The Brown we encounter a year into his tenure is someone whose ego and
notion of fulfillment are inseparably tied to his mayorship. This job, he
senses correctly, will constitute his footnote in history, and his honed
political antennae provide him sufficient insight to know it is not to be
regarded as a stepping-stone. Not surprisingly, Brown is foundering in the
attempt to move from capital ringmaster to the role of administering and
propounding urban policy. He mistakenly seems to think it's merely a matter
of fine-tuning the methodology he's always employed.
The assent to neoliberalism which has served Brown so well politically and
professionally ought by now to be giving him second thoughts. His increasingly
petulant reactions to the klieg-light heat generated by his inability to
apply vaunted Willie Brown fixes to the city's persistent problems indicates
as much. The blistering he received from departing Supervisor Alioto's final
salvo characterizing him as a "ceremonial conservative" was a
long time incubating and mirrored David Binder's latest poll which revealed
undercurrents of growing dismay at Brown's handling of major issues.
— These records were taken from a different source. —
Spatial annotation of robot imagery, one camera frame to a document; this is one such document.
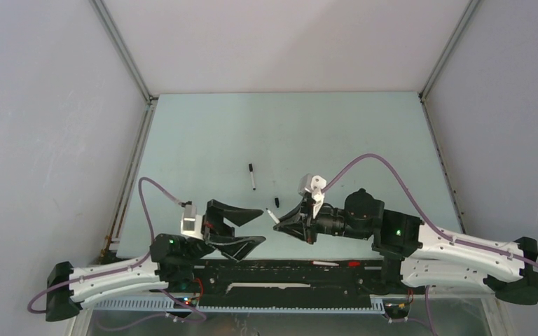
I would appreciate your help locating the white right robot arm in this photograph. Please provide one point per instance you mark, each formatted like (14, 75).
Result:
(417, 254)

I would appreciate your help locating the aluminium frame rail left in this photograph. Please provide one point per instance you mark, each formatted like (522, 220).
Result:
(138, 134)

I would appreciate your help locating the aluminium frame rail right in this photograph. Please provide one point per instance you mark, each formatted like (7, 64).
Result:
(443, 59)

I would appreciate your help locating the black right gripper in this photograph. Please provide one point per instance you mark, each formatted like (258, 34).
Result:
(307, 232)

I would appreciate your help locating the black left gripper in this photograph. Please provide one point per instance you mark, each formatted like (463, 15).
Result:
(219, 234)

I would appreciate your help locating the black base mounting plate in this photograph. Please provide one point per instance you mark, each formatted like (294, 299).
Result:
(293, 284)

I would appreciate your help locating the aluminium frame rail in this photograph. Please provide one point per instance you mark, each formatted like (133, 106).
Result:
(138, 134)
(443, 59)

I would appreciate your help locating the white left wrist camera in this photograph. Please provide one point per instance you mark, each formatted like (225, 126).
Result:
(191, 222)

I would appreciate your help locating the white marker pen black tip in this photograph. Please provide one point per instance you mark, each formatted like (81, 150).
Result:
(251, 174)

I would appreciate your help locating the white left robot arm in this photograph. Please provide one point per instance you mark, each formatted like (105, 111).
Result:
(167, 266)

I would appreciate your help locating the white pen red cap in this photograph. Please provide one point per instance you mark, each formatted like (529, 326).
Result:
(352, 263)

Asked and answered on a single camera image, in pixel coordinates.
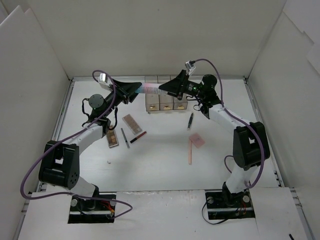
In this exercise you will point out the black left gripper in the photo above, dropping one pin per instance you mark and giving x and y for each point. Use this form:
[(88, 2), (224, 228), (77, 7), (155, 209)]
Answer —
[(122, 90)]

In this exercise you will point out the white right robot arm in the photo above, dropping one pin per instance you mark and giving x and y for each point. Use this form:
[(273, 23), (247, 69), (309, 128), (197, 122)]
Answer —
[(250, 144)]

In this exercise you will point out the red black lip gloss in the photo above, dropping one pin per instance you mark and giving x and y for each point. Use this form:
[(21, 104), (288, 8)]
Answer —
[(137, 137)]

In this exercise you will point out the pink slim tube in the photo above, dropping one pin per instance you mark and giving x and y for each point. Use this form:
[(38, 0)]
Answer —
[(190, 145)]

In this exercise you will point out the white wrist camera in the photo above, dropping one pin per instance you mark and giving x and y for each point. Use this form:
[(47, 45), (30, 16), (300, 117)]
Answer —
[(190, 67), (103, 79)]

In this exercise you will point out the pink square compact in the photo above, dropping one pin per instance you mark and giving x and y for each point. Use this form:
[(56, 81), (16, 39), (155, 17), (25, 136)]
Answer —
[(197, 140)]

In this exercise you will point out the pink-brown eyeshadow palette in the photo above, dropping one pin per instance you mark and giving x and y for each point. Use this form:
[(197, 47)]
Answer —
[(132, 124)]

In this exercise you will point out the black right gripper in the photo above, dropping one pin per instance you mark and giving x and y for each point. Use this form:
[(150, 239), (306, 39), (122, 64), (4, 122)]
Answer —
[(181, 85)]

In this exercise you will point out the grey checkered eyeliner pencil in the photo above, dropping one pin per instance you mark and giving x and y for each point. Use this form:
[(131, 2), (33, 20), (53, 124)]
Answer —
[(125, 138)]

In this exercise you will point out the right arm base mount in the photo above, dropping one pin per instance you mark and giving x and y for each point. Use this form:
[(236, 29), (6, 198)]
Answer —
[(217, 209)]

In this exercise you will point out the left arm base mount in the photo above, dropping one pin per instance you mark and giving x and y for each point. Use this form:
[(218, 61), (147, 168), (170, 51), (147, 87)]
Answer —
[(84, 211)]

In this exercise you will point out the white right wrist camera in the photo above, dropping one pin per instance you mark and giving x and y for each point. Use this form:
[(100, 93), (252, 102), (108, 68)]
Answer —
[(190, 67)]

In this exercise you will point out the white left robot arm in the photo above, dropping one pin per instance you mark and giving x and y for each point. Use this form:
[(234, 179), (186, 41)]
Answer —
[(60, 165)]

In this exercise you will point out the clear three-slot organizer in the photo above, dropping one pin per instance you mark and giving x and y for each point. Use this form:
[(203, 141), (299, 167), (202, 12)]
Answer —
[(163, 102)]

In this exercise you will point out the black concealer stick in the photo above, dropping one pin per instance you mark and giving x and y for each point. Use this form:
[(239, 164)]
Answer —
[(190, 121)]

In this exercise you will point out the brown eyeshadow palette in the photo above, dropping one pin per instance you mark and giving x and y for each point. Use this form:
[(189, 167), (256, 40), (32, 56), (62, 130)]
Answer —
[(111, 137)]

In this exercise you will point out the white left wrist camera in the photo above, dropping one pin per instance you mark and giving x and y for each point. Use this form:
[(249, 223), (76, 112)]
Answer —
[(103, 79)]

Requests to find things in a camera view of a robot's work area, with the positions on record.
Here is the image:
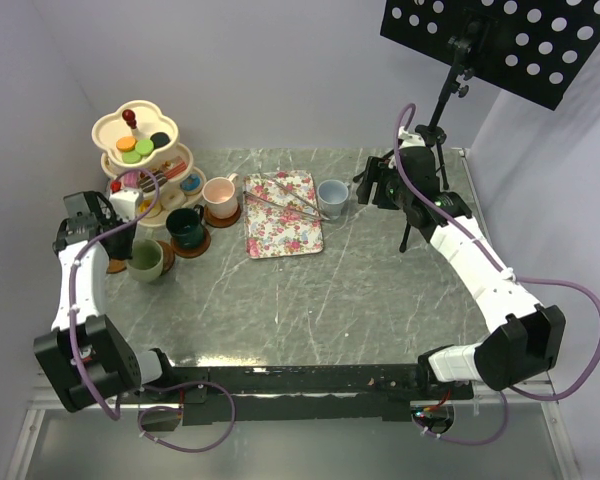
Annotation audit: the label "brown wooden coaster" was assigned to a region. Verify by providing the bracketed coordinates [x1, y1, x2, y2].
[169, 227, 213, 260]
[204, 206, 242, 228]
[106, 259, 126, 274]
[158, 240, 175, 276]

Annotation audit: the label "light blue mug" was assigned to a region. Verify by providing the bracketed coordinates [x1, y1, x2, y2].
[316, 180, 349, 220]

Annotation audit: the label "chocolate layer toy cake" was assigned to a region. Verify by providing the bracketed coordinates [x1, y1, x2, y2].
[138, 170, 168, 193]

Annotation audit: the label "yellow toy tart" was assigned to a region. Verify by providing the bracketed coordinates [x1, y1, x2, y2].
[139, 200, 163, 218]

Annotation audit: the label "green toy macaron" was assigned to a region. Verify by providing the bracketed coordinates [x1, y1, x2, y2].
[134, 138, 155, 156]
[122, 150, 143, 165]

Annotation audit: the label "light green mug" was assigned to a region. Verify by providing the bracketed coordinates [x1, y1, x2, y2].
[125, 239, 164, 283]

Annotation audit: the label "orange toy macaron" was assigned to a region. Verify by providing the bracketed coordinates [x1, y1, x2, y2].
[116, 136, 137, 153]

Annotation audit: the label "cream three-tier dessert stand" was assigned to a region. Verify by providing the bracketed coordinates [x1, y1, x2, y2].
[91, 100, 206, 228]

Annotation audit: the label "dark green mug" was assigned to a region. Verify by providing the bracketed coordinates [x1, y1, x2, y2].
[166, 205, 204, 249]

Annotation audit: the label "black toy cookie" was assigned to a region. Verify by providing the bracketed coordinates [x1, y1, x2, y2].
[150, 132, 171, 149]

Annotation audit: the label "pink toy cake slice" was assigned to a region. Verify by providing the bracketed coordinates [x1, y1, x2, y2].
[162, 157, 187, 179]

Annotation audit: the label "blue frosted toy donut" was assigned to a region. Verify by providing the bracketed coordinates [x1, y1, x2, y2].
[180, 173, 203, 196]

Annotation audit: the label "floral serving tray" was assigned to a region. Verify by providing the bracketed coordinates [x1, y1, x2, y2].
[243, 170, 324, 260]

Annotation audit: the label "pink mug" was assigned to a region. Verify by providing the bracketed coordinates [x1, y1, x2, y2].
[202, 173, 239, 219]

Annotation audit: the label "metal serving tongs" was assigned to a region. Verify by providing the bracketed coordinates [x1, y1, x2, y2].
[244, 172, 333, 221]

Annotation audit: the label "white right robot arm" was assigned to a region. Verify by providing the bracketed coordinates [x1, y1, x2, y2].
[356, 128, 566, 399]

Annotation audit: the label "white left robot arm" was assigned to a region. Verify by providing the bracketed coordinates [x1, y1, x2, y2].
[33, 189, 178, 412]

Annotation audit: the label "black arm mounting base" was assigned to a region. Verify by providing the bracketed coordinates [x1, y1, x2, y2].
[123, 364, 474, 426]

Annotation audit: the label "black perforated calibration board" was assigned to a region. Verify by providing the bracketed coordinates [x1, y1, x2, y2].
[380, 1, 600, 110]

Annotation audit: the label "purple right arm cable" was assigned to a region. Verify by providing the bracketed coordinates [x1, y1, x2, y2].
[394, 102, 600, 446]

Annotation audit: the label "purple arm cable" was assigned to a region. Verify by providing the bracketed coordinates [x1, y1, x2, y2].
[68, 168, 237, 455]
[394, 102, 600, 446]

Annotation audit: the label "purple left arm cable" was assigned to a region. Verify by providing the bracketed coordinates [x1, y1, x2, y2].
[68, 168, 237, 455]

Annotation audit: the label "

Brown, in throwing up his hands and frankly adjudging the most troublesome
issues as insolvable, confirms the perception that the public, surfacing
from previous mayors' diffidence and ineptness, was too eager to project
its sensibility as a humane and novel city-state onto the guy with the legendary
derring-do. Specific evidence that its faith has been misplaced in fitting
the man with the job has recent manifestations: Brown's frantic personnel
juggling is a throwback to his Sacramento days, where only 41 votes were
needed to win the day, and the correct committee appointments got you there.
Concurrently, Brown has avoided the problematic by indulging in corporate
liberalism's pulpy mania for chatfests, convoking banal summits and outreach
workshops which provide him runways to do his vogue-ing.
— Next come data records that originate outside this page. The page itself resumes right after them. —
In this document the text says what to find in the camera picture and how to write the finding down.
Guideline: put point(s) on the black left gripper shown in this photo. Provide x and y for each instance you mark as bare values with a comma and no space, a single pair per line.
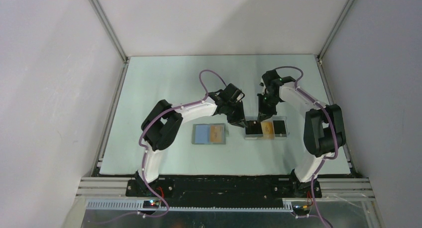
239,120

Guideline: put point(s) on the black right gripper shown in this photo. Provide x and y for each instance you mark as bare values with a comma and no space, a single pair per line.
264,113

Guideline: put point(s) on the clear plastic card box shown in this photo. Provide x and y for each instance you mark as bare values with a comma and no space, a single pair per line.
280,128

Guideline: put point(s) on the gold credit card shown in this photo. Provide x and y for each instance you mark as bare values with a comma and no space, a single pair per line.
217,133

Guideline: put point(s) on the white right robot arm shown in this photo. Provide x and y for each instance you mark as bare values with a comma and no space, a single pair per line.
324,131

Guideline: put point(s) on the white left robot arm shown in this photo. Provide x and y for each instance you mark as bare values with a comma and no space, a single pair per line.
162,125

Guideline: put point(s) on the gold card stack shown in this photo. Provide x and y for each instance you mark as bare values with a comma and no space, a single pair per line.
267,130

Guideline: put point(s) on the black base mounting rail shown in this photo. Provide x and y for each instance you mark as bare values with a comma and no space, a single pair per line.
206,191

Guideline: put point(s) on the white slotted cable duct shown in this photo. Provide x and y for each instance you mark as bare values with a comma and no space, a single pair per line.
141,205

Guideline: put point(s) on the right aluminium frame post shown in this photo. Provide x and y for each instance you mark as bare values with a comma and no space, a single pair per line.
335,29

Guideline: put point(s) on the aluminium frame post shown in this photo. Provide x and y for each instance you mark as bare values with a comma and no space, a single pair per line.
105,22
335,29

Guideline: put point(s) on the left aluminium frame post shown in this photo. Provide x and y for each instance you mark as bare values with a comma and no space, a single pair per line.
105,22

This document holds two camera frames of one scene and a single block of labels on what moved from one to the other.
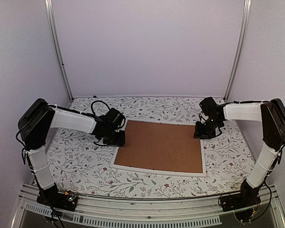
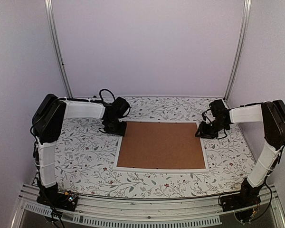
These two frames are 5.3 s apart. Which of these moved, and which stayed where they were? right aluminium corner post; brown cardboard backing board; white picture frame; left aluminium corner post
Moved: white picture frame
Stayed: right aluminium corner post; brown cardboard backing board; left aluminium corner post
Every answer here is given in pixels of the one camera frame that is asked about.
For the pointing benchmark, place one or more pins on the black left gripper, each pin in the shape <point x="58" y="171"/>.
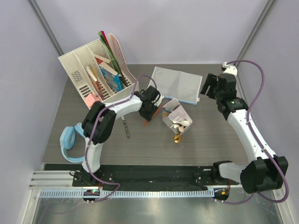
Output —
<point x="147" y="117"/>

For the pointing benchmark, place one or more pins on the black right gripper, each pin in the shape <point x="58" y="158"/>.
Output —
<point x="212" y="80"/>

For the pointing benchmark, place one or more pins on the orange plastic utensil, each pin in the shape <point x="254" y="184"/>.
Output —
<point x="157" y="111"/>

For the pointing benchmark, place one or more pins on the silver table knife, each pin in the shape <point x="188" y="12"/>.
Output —
<point x="125" y="127"/>

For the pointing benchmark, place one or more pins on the white utensil container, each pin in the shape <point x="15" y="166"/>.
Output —
<point x="178" y="115"/>

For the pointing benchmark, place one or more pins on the grey cloth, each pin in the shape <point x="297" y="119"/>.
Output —
<point x="171" y="84"/>

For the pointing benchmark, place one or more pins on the white ceramic spoon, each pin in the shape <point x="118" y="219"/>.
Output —
<point x="183" y="123"/>

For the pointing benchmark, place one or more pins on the gold metal spoon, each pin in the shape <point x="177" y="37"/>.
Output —
<point x="177" y="138"/>

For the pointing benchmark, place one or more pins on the white desktop file organizer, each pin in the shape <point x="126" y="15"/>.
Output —
<point x="75" y="61"/>

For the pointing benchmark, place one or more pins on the beige wooden spoon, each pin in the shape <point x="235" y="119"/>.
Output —
<point x="181" y="129"/>

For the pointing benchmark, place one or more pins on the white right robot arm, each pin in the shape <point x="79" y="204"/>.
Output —
<point x="265" y="169"/>

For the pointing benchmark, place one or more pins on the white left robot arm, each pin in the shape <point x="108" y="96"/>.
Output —
<point x="98" y="123"/>

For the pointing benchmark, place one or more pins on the blue illustrated book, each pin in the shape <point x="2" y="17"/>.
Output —
<point x="111" y="77"/>

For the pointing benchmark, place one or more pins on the green plastic folder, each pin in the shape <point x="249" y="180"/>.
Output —
<point x="113" y="59"/>

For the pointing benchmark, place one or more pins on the red striped book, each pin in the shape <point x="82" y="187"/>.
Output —
<point x="92" y="75"/>

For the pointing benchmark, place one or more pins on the pink box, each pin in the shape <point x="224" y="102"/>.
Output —
<point x="91" y="99"/>

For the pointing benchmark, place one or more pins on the light blue headphones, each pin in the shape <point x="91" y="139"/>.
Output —
<point x="67" y="141"/>

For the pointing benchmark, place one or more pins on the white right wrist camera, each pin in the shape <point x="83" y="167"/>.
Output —
<point x="229" y="69"/>

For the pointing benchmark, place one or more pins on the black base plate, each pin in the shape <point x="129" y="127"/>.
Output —
<point x="130" y="176"/>
If Brown is holding a trump card, it is this: An underlying assumption about
his election was that he was the only Democrat in the country who could
thumb his nose at Clinton and make him like it. Brown hasn't disclosed if
his fealty has waned since Clinton destroyed the party with his welfare
reform bill. That bill, cojoined with chronic homelessness, represents Brown's
most fractious problem. To date, Brown has informed us that his heralded
poverty czar, Michael Wald, will be authorized to relay reports from Clinton's
and Pete Wilson's people about the abiding health of the safety net and
the latest news about when non-existent jobs should start arriving.
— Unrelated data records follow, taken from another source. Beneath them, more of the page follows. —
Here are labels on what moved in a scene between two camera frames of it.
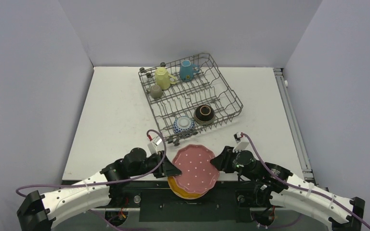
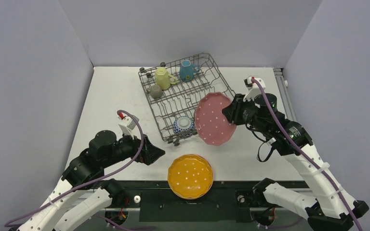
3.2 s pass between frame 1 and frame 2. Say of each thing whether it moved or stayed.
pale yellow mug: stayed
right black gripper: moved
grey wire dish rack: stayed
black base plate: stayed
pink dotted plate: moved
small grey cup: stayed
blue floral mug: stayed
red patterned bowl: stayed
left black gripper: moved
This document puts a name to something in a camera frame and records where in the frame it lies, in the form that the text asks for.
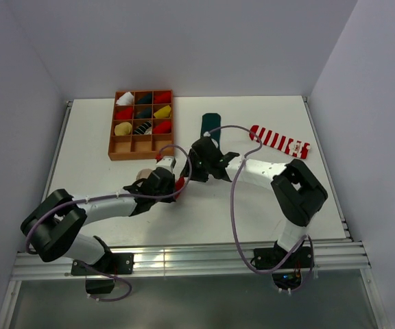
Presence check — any beige red sock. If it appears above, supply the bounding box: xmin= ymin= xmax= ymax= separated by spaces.
xmin=136 ymin=169 xmax=185 ymax=191

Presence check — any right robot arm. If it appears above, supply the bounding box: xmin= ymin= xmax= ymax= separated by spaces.
xmin=181 ymin=136 xmax=328 ymax=267

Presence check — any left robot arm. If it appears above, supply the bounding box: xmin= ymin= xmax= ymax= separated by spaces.
xmin=21 ymin=168 xmax=176 ymax=273

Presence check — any dark green reindeer sock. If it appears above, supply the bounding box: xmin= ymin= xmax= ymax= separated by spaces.
xmin=200 ymin=113 xmax=222 ymax=149

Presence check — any red rolled sock lower right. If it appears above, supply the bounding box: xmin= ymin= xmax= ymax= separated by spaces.
xmin=152 ymin=121 xmax=172 ymax=134

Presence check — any red rolled sock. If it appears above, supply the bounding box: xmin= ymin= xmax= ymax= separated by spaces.
xmin=115 ymin=106 xmax=134 ymax=120
xmin=153 ymin=90 xmax=171 ymax=104
xmin=152 ymin=121 xmax=172 ymax=134

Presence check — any black white striped rolled sock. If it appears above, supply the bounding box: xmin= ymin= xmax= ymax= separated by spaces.
xmin=133 ymin=121 xmax=152 ymax=135

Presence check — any wooden compartment organizer tray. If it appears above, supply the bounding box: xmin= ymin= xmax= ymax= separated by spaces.
xmin=108 ymin=90 xmax=174 ymax=160

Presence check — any red white striped santa sock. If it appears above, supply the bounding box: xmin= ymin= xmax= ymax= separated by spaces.
xmin=249 ymin=125 xmax=311 ymax=160

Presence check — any mustard rolled sock left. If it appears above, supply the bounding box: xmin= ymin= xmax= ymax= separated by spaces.
xmin=114 ymin=122 xmax=132 ymax=136

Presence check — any yellow rolled sock right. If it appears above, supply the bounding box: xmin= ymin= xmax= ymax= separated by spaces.
xmin=154 ymin=105 xmax=171 ymax=119

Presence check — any dark teal rolled sock middle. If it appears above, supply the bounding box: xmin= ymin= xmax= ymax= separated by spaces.
xmin=134 ymin=107 xmax=152 ymax=119

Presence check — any dark teal rolled sock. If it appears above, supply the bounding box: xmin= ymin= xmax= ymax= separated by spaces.
xmin=134 ymin=107 xmax=152 ymax=119
xmin=135 ymin=92 xmax=153 ymax=105

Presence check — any red rolled sock left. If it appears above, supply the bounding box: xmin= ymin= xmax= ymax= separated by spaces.
xmin=115 ymin=106 xmax=134 ymax=120

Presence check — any red rolled sock top right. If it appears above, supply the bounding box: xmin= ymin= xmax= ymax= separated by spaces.
xmin=153 ymin=90 xmax=171 ymax=104

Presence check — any dark teal rolled sock top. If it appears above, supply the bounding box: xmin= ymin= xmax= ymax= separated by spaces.
xmin=135 ymin=92 xmax=153 ymax=105

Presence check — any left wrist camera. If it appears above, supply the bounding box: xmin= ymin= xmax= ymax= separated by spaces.
xmin=156 ymin=154 xmax=176 ymax=172

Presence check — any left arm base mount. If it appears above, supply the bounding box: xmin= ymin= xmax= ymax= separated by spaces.
xmin=71 ymin=252 xmax=135 ymax=295

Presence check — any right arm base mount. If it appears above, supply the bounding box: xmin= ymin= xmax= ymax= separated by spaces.
xmin=250 ymin=245 xmax=314 ymax=287

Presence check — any aluminium frame rail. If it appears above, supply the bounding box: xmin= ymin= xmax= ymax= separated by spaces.
xmin=10 ymin=241 xmax=370 ymax=281
A crossroads looms ahead for our Willie Brown. And the first signpost
might well be the request by the homeless to be granted sweat-equity occupancy
of the Presidio's Wherry Housing complex. Last month Brown directed his
staff to investigate the legal and fiscal implications of the city's leasing
the properties from the Park Service.
Such negotiations will be singularly notable. Inasmuch as politicians are
now boosterist front office help for the overlords of commerce, the spectacle
of one bureaucracy making entreaties to another over property destined for
corporate subdivision, is a quintessential '90s tableau. The irony may be
lost on Brown at first, though an eventuality where some 600 buildings worth
$80 million are leveled while homeless corpses multiply in the streets will
doubtless get his attention. We can safely surmise that it would be impolitic
of him not to notice.
Brown can then actually lead the ensuing defiance and accompanying mass
civil disobedience, or he can stand back and can watch as his constituents
make plain that they are no longer interested in plumbing the intricacies
and depths of his reputation.
If it isn't the Presidio that starts it off, something else will. Historically
and by temperament San Francisco has always gone boldly into the breach.
The mayor is welcome to come along, or he can stick with the devil he knows.